From Sequential to Parallel: Reformulating Dynamic Programming as GPU Kernels for Large-Scale Stochastic Combinatorial Optimization
Jingyi Zhao, Linxin Yang, Haohua Zhang, Tian Ding
TL;DR
The paper tackles the intractable second-stage dynamic programs in scenario-based stochastic programming by introducing a GPU-based, scenario-batched dynamic-programming framework. It reframes DP recursions as batched min-plus computations and implements hardware-aware kernels that expose parallelism across scenarios, DP layers, and action choices, enabling Bellman updates over more than $10^6$ realizations in a single pass. Two instantiations demonstrate the approach: a giant-tour split DP for capacitated vehicle routing with stochastic demand (CVRPSD) and a forward inventory reinsertion DP for dynamic stochastic IRP, each leveraging 2D/3D GPU parallelism to achieve near-linear scaling and large speedups over CPU baselines. Experimental results show that larger scenario sets reduce estimation bias and improve decision quality, and that GPU acceleration translates directly into better first-stage decisions within fixed time budgets. This work establishes a practical path to large-scale, realistic stochastic discrete optimization by delivering full-fidelity second-stage evaluation at scales previously considered infeasible.
Abstract
A major bottleneck in scenario-based Sample Average Approximation (SAA) for stochastic programming (SP) is the cost of solving an exact second-stage problem for every scenario, especially when each scenario contains an NP-hard combinatorial structure.

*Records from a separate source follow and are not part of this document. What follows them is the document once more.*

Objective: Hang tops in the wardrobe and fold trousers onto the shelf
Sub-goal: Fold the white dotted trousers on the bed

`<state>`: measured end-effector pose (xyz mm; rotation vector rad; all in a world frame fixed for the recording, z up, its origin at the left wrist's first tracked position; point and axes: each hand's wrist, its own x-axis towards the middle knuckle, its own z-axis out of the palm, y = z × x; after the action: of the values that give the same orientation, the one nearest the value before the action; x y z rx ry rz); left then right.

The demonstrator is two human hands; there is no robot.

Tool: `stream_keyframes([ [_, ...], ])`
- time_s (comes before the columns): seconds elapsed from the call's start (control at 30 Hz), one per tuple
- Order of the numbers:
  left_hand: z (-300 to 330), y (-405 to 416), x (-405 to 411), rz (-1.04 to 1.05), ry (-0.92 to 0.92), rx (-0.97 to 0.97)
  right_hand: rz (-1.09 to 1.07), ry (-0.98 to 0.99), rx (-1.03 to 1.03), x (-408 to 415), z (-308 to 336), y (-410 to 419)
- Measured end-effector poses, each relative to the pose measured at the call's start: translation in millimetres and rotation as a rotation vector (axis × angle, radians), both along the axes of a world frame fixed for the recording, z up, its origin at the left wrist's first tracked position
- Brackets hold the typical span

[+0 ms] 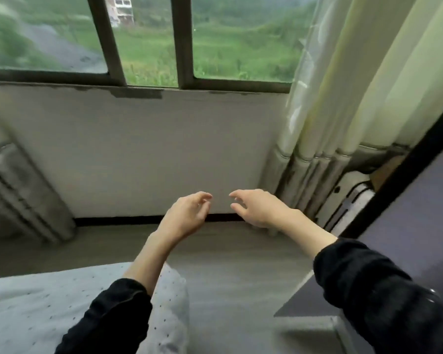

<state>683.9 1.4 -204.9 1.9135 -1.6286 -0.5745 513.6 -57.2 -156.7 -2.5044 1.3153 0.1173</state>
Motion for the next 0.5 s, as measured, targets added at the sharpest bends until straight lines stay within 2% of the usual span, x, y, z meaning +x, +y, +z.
stream_keyframes([
  [0.1, -20, 10, 79, 0.184, 0.044, 0.035, 0.142, -0.032, 0.039, 89, -21, -20],
  [0.23, -42, 11, 143, 0.391, 0.116, 0.091, 0.281, -0.090, 0.100, 170, -47, -58],
  [0.5, -64, -48, 237, 0.889, 0.265, 0.033, 0.546, -0.186, 0.224, 311, -70, -178],
])
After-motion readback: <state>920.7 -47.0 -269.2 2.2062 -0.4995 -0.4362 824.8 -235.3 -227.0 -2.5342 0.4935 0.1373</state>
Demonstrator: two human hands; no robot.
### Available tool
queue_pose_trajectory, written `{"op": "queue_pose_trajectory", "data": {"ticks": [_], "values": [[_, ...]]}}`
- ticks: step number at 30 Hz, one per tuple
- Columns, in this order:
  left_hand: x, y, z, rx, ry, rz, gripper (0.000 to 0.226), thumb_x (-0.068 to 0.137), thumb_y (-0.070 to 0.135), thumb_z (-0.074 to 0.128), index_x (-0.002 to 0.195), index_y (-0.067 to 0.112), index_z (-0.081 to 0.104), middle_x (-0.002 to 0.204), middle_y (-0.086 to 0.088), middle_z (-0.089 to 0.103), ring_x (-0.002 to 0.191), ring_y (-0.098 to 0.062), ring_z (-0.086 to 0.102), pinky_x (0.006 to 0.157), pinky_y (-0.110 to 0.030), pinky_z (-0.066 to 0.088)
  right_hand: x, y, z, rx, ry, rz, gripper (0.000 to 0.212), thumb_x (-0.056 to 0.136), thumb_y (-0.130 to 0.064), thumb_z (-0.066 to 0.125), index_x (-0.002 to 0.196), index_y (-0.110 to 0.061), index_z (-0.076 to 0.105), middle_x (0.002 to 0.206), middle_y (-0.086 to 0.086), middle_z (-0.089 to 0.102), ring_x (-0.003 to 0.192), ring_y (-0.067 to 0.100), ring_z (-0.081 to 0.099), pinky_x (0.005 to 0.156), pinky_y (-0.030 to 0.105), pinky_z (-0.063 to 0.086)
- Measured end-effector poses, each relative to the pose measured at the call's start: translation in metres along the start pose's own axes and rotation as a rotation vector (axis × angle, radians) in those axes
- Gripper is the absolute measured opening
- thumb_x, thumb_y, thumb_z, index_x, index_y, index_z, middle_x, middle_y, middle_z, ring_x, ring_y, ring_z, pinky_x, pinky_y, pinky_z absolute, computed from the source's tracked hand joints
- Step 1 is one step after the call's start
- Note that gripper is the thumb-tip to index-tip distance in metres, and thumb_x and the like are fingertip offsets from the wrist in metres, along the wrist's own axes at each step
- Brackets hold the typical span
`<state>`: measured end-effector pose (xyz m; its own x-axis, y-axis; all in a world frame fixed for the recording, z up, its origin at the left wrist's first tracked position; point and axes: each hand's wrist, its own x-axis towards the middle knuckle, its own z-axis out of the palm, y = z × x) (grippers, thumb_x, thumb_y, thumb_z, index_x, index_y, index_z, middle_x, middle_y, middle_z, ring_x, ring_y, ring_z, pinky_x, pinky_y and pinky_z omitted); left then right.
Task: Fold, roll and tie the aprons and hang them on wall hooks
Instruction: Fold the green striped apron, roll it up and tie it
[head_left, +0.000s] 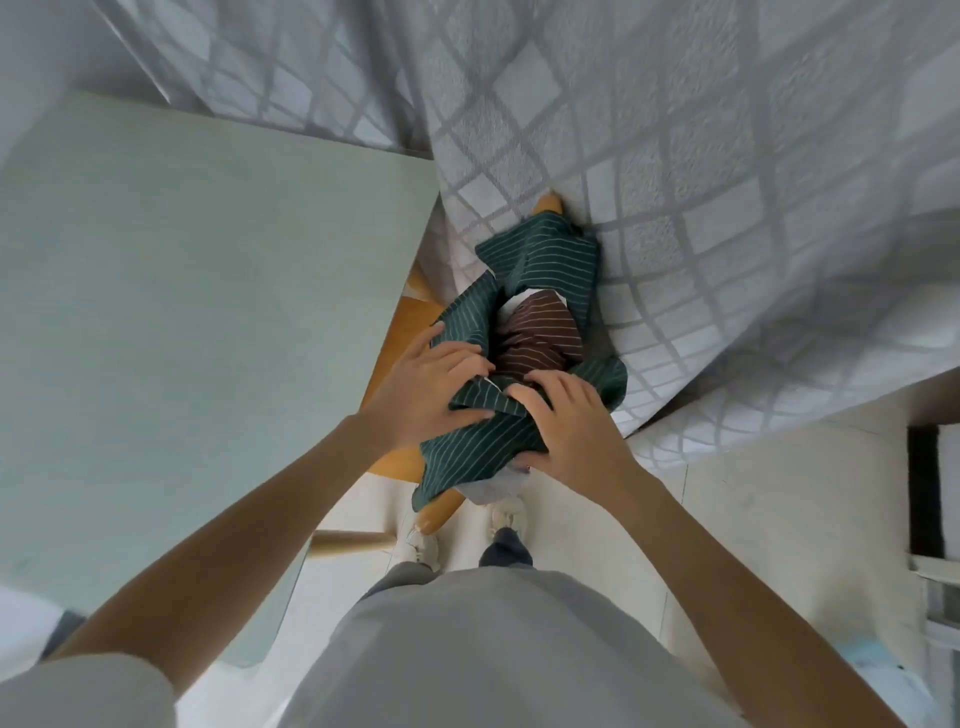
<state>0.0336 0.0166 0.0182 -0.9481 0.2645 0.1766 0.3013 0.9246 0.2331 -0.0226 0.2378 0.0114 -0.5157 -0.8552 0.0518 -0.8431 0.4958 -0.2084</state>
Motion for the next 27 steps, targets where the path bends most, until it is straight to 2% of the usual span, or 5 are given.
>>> {"op": "queue_pose_trajectory", "data": {"ticks": [4, 8, 16, 19, 27], "values": [[-0.026, 0.014, -0.001, -0.06, -0.437, -0.201, 0.106, 0.06, 0.082, 0.054, 0.146, 0.033, 0.016, 0.147, 0.006, 0.036, 0.138, -0.016, 0.028, 0.114, -0.048, -0.001, -0.004, 0.007, -0.005, 0.072, 0.092, 0.021, 0.056, 0.075, -0.022, 0.075, 0.122, -0.017, 0.045, 0.083, -0.001, 0.063, 0.077, 0.021, 0.061, 0.096, 0.041, 0.045], [-0.034, 0.016, 0.006, -0.2, -0.464, -0.368, 0.114, 0.063, 0.071, 0.066, 0.146, 0.038, -0.004, 0.149, 0.004, 0.031, 0.139, -0.017, 0.021, 0.115, -0.048, 0.001, 0.007, 0.005, -0.035, 0.37, 0.041, 0.067, 0.041, 0.084, -0.017, 0.065, 0.121, -0.018, 0.047, 0.089, -0.006, 0.064, 0.074, 0.014, 0.061, 0.064, 0.032, 0.055], [-0.059, 0.014, 0.0, -0.443, 0.015, -0.573, 0.054, 0.083, 0.042, 0.051, 0.126, 0.01, 0.052, 0.118, -0.003, 0.057, 0.107, -0.016, 0.05, 0.095, -0.037, 0.04, 0.067, -0.009, -0.089, 0.929, -0.136, 0.115, 0.017, 0.087, -0.013, 0.064, 0.1, -0.022, 0.057, 0.094, -0.009, 0.063, 0.09, 0.003, 0.059, 0.081, 0.016, 0.043], [-0.071, 0.013, -0.031, -0.662, 0.244, -0.756, 0.026, 0.088, 0.039, 0.042, 0.109, 0.029, 0.053, 0.098, 0.021, 0.059, 0.091, -0.004, 0.054, 0.082, -0.022, 0.041, 0.096, -0.027, -0.114, 1.113, -0.232, 0.085, 0.02, 0.084, -0.012, 0.067, 0.1, -0.022, 0.06, 0.096, -0.007, 0.065, 0.092, 0.005, 0.061, 0.088, 0.022, 0.046], [-0.118, -0.03, -0.133, -0.535, 0.711, -1.01, 0.021, 0.098, 0.01, 0.039, 0.092, 0.028, 0.046, 0.087, 0.007, 0.062, 0.075, 0.003, 0.056, 0.069, -0.016, 0.042, 0.175, -0.078, -0.139, 0.775, -0.662, -0.226, 0.092, 0.068, -0.032, 0.082, 0.139, -0.046, 0.025, 0.132, -0.009, 0.048, 0.121, 0.01, 0.047, 0.104, 0.032, 0.037]]}}
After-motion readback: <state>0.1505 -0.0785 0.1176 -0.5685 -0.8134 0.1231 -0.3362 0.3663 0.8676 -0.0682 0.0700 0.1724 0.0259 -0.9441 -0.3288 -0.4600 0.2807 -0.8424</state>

This has led much of the SP literature to restrict the second stage to linear or simplified models. We develop a GPU-based framework that makes full-fidelity integer second-stage models tractable at scale. The key innovation is a set of hardware-aware, scenario-batched GPU kernels that expose parallelism across scenarios, dynamic-programming (DP) layers, and route or action options, enabling Bellman updates to be executed in a single pass over more than 1,000,000 realizations. We evaluate the approach in two representative SP settings: a vectorized split operator for stochastic vehicle routing and a DP for inventory reinsertion. Implementation scales nearly linearly in the number of scenarios and achieves a one-two to four-five orders of magnitude speedup, allowing far larger scenario sets and reliably stronger first-stage decisions. The computational leverage directly improves decision quality: much larger scenario sets and many more first-stage candidates can be evaluated within fixed time budgets, consistently yielding stronger SAA solutions. Our results show that full-fidelity integer second-stage models are tractable at scales previously considered impossible, providing a practical path to large-scale, realistic stochastic discrete optimization.